* _Problem to solve_:
The whole listing below is to be returned without alteration.
+++ Data shown +++
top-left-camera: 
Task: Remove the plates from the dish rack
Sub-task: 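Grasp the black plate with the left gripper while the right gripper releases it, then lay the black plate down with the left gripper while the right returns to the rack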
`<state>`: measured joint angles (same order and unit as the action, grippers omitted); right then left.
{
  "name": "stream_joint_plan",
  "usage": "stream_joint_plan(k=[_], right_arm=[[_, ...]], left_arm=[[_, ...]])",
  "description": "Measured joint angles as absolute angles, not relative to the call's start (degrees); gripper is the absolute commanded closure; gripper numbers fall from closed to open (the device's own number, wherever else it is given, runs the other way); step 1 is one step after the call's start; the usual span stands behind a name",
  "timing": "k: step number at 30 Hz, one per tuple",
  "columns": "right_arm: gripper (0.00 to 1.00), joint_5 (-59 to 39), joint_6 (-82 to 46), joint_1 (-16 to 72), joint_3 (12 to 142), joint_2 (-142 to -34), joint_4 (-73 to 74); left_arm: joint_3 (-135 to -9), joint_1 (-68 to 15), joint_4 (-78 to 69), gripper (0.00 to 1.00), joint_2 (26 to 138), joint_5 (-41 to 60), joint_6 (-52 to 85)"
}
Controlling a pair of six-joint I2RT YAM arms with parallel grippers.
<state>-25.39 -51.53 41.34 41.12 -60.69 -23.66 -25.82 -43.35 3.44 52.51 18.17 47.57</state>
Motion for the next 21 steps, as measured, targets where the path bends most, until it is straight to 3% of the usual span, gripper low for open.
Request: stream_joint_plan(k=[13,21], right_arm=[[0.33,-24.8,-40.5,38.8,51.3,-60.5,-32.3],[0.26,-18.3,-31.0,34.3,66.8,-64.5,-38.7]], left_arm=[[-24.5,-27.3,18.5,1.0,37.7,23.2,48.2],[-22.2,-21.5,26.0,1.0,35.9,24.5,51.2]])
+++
* _Exercise output_:
top-left-camera: 
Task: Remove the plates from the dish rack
Sub-task: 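Grasp the black plate with the left gripper while the right gripper releases it, then lay the black plate down with the left gripper while the right returns to the rack
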`<state>`: measured joint angles (same order and unit as the action, grippers omitted); right then left.
{
  "name": "stream_joint_plan",
  "usage": "stream_joint_plan(k=[_], right_arm=[[_, ...]], left_arm=[[_, ...]])",
  "description": "Measured joint angles as absolute angles, not relative to the call's start (degrees); gripper is the absolute commanded closure; gripper numbers fall from closed to open (the device's own number, wherever else it is given, runs the other way); step 1 is one step after the call's start; the usual span stands behind a name",
  "timing": "k: step number at 30 Hz, one per tuple",
  "columns": "right_arm: gripper (0.00 to 1.00), joint_5 (-59 to 39), joint_6 (-82 to 46), joint_1 (-16 to 72), joint_3 (12 to 142), joint_2 (-142 to -34), joint_4 (-73 to 74); left_arm: joint_3 (-135 to -9), joint_1 (-68 to 15), joint_4 (-78 to 69), gripper (0.00 to 1.00), joint_2 (26 to 138), joint_5 (-41 to 60), joint_6 (-52 to 85)"
}
Controlling a pair of six-joint I2RT YAM arms with parallel grippers.
<state>-25.39 -51.53 41.34 41.12 -60.69 -23.66 -25.82 -43.35 3.44 52.51 18.17 47.57</state>
Motion for the next 21 steps, as measured, targets where the path bends most, until it is straight to 3% of the usual span, gripper low for open.
Request: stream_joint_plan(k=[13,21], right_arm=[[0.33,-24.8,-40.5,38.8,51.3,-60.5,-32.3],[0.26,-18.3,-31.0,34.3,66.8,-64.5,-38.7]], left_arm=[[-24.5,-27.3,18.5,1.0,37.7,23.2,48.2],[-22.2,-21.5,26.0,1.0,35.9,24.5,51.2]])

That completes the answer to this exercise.